Zoning Boyle Heights: What an ‘innovation district’ could mean for the neighborhood

The new 6th Street viaduct rises in Boyle Heights.
The new 6th Street viaduct rises in Boyle Heights.
(Gary Coronado / Los Angeles Times)

The city of Los Angeles is in the middle of a multi-year process to rewrite its zoning code. Among the neighborhoods that are in the process of having that code retooled: Boyle Heights. City planners have been staging meetings around the neighborhood to develop the plan, which is expected to go into effect in 2019.

The plan will affect residential building and bring a new “Innovation District” to the neighborhood at a time when Boyle Heights has been contending with anti-gentrification protests.

For the record:

3:30 a.m. Aug. 12, 2018This story states that Jason Gallegos serves as chair of the Boyle Heights Neighborhood Council’s Planning & Land Use Committee. He has since left that post and has been replaced by Rafael Chagoya.

As with similar plans for other parts of Los Angeles, the Boyle Heights Community Plan calls for higher-density building along transit corridors and changing backyard setbacks to help legalize existing apartment units in an effort to alleviate the housing crunch.


According to the Southern California Assn. of Governments, Boyle Heights is predicted to expand by more than 8% in the next two decades, from an estimated 86,000 residents to 93,000. The number of residential units in that same period is expected to grow from 23,000 to 27,000.

The zoning plan will also include strategies for preserving the neighborhood’s intimate commercial corridors — walkable stretches along East 1st Street and Cesar Chavez Avenue that are lined with mom-and-pop businesses.

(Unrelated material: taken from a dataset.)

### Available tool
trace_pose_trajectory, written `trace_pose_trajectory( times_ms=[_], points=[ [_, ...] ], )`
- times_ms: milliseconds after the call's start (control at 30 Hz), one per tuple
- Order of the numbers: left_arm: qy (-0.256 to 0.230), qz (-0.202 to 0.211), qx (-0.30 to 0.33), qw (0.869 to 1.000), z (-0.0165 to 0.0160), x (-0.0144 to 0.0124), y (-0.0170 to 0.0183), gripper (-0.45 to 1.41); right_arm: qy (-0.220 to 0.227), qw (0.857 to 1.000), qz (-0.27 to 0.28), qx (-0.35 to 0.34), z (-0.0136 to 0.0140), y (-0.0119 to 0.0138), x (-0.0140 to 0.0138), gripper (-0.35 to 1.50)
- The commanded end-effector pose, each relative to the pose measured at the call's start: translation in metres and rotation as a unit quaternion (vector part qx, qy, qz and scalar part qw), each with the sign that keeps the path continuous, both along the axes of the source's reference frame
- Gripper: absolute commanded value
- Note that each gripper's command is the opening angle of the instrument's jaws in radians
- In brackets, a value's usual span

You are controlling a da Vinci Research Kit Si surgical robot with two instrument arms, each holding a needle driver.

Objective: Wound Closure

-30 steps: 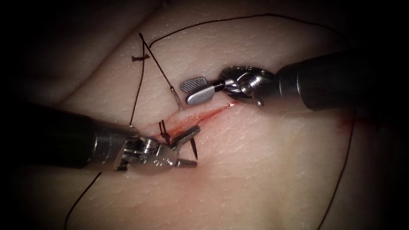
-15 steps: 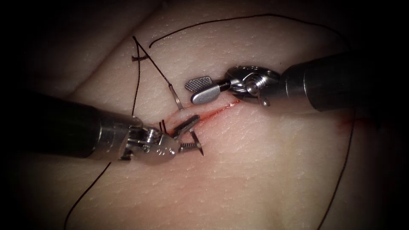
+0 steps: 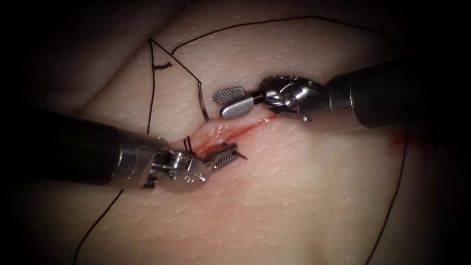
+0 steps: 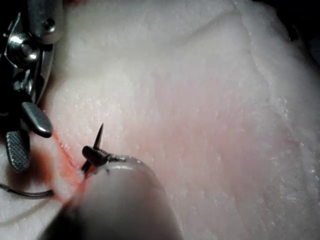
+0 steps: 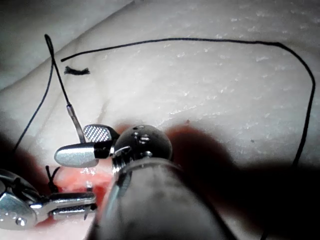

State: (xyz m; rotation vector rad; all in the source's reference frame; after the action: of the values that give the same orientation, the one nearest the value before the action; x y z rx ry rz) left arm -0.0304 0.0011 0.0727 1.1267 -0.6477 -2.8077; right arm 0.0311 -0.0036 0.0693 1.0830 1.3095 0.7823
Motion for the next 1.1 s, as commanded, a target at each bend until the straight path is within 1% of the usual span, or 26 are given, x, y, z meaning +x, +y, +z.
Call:
trace_pose_trajectory(
  times_ms=[33, 133, 233, 300, 367, 400, 467, 533, 600, 633, 667, 767, 867, 900, 1000, 1033, 1100],
  points=[
    [-0.010, -0.004, 0.009, 1.000, 0.0005, -0.0004, -0.0005, -0.45, 0.002, 1.000, -0.001, 0.001, 0.0003, -0.0004, 0.0003, 1.15],
    [-0.031, -0.003, 0.044, 0.999, 0.0003, -0.0004, -0.0008, -0.45, 0.002, 1.000, -0.003, 0.002, 0.0002, -0.0003, -0.0001, 1.15],
    [-0.062, -0.021, 0.079, 0.995, -0.0001, -0.0005, -0.0011, -0.45, 0.003, 1.000, -0.005, 0.002, 0.0001, -0.0004, -0.0005, 1.10],
    [-0.091, -0.033, 0.111, 0.989, -0.0005, -0.0006, -0.0014, -0.45, 0.004, 1.000, -0.006, 0.002, 0.0001, -0.0004, -0.0007, 1.04],
    [-0.121, -0.044, 0.146, 0.981, -0.0012, -0.0007, -0.0016, -0.45, 0.005, 1.000, -0.007, 0.003, 0.0001, -0.0004, -0.0010, 0.99],
    [-0.132, -0.048, 0.161, 0.977, -0.0015, -0.0007, -0.0017, -0.45, 0.006, 1.000, -0.008, 0.000, 0.0001, -0.0004, -0.0012, 0.89],
    [-0.150, -0.059, 0.189, 0.969, -0.0022, -0.0007, -0.0017, -0.45, 0.010, 1.000, -0.008, -0.021, 0.0000, -0.0005, -0.0014, 0.76],
    [-0.174, -0.070, 0.225, 0.956, -0.0031, -0.0008, -0.0018, -0.45, 0.017, 0.999, -0.006, -0.049, 0.0000, -0.0004, -0.0016, 0.61],
    [-0.196, -0.073, 0.255, 0.944, -0.0040, -0.0008, -0.0018, -0.45, 0.020, 0.998, -0.005, -0.067, 0.0001, -0.0004, -0.0018, 0.36],
    [-0.203, -0.073, 0.265, 0.940, -0.0044, -0.0007, -0.0018, -0.45, 0.021, 0.997, -0.005, -0.069, 0.0001, -0.0003, -0.0019, 0.29],
    [-0.208, -0.071, 0.271, 0.937, -0.0048, -0.0007, -0.0018, -0.45, 0.021, 0.997, -0.005, -0.072, 0.0001, -0.0003, -0.0019, 0.27],
    [-0.227, -0.074, 0.302, 0.923, -0.0059, -0.0007, -0.0019, -0.45, 0.023, 0.996, -0.005, -0.090, 0.0002, -0.0002, -0.0019, 0.27],
    [-0.246, -0.075, 0.336, 0.906, -0.0070, -0.0008, -0.0024, -0.45, 0.018, 0.993, -0.016, -0.116, 0.0002, -0.0001, -0.0019, 0.49],
    [-0.253, -0.074, 0.351, 0.899, -0.0075, -0.0008, -0.0026, -0.45, 0.014, 0.991, -0.023, -0.130, 0.0002, -0.0001, -0.0019, 0.51],
    [-0.272, -0.079, 0.379, 0.881, -0.0089, -0.0011, -0.0028, -0.45, 0.009, 0.989, -0.034, -0.144, 0.0002, -0.0001, -0.0018, 0.51],
    [-0.276, -0.079, 0.384, 0.877, -0.0094, -0.0012, -0.0028, -0.45, 0.009, 0.989, -0.033, -0.147, 0.0002, -0.0001, -0.0018, 0.51],
    [-0.288, -0.082, 0.399, 0.867, -0.0103, -0.0014, -0.0027, -0.45, 0.011, 0.988, -0.033, -0.153, 0.0002, -0.0001, -0.0019, 0.42]
  ],
)
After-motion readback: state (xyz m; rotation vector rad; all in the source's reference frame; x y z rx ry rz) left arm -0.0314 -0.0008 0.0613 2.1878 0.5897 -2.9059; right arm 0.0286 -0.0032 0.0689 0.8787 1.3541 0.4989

The idea, says senior city planner Haydee Urita-Lopez, who is overseeing the update on the Boyle Heights plan, is to prevent commercial strips from turning into dull rows of big box chains that push out out small family businesses.

“We have frontages, massing standards, things that are important to the character of the area,” she says. “These are things that help mimic existing patterns of development. If people hear zoning, they think, ‘I’m getting pushed out.’ But these new zoning codes will codify what is already there.”

Part of the goal, adds principal city planner Craig Weber, “is to get buildings to properly address the street so that we don’t have blank walls and parking lots.”

The section of the plan likely to draw the most scrutiny is devoted to the largely industrial area that borders the Los Angeles River — the area known as the Flats. The area, which is lined with light industrial infrastructure, much of it dating to the early or mid-20th century, has been a draw to art galleries that have occupied some of the old warehouse spaces.


The community plan as it stands has designated the industrial portions of the neighborhood an Innovation District, geared at commercial enterprises as well as light industry, including green businesses and clean technology. This would potentially make the neighborhood part of a biotech corridor that would extend between USC and Cal State Los Angeles.

Urita-Lopez says the idea behind the district is to set aside land that could support employment in the future.

“There is 30% youth in the area,” she notes. “So we want to leave some light industrial while still being open to other industries and manufacturing. We want to plan for the generation of today and of tomorrow.”

But those benefits all depend on the plan’s execution.

“We are still thinking that piece through and investigating what it means,” says Isela Gracian, who heads the East L.A. Community Corp., a nonprofit housing developer. “What jobs does that bring? Biotech can mean so many things.”

A manufacturing plant could bring needed blue-collar jobs, while a research laboratory would be dependent on a more highly skilled, better paid workforce.

The district could be a benefit, Gracian says, if the city works toward making sure that new businesses truly serve the community.


“It can be done if the industries that are recruited can commit to local hiring and have training programs,” she adds. “But that would take coordination with the economic development team” — the city’s Economic & Workforce Development Department, headed by Jan Perry.

Zoning can do only so much. While zoning laws can set general standards, they don’t always have the capacity to tackle the issues faced by a neighborhood at a hyper-local level.

“New zoning codes and affordable housing address the citywide aspects of affordable housing,” says Jason Gallegos, who serves as chair of the Boyle Heights Neighborhood Council’s Planning & Land Use Committee. “But it is found lacking here, in that it doesn’t specify (and by law) cannot target the housing issues specific to Boyle Heights.

“How could we ensure that these new developments have something that ensures that Boyle Heights residents get first dibs? How can you change the percent of low, extremely low area median income to reflect not county or city levels, but local levels within Boyle Heights?”

Those are the issues that planners will be tackling in the months to come.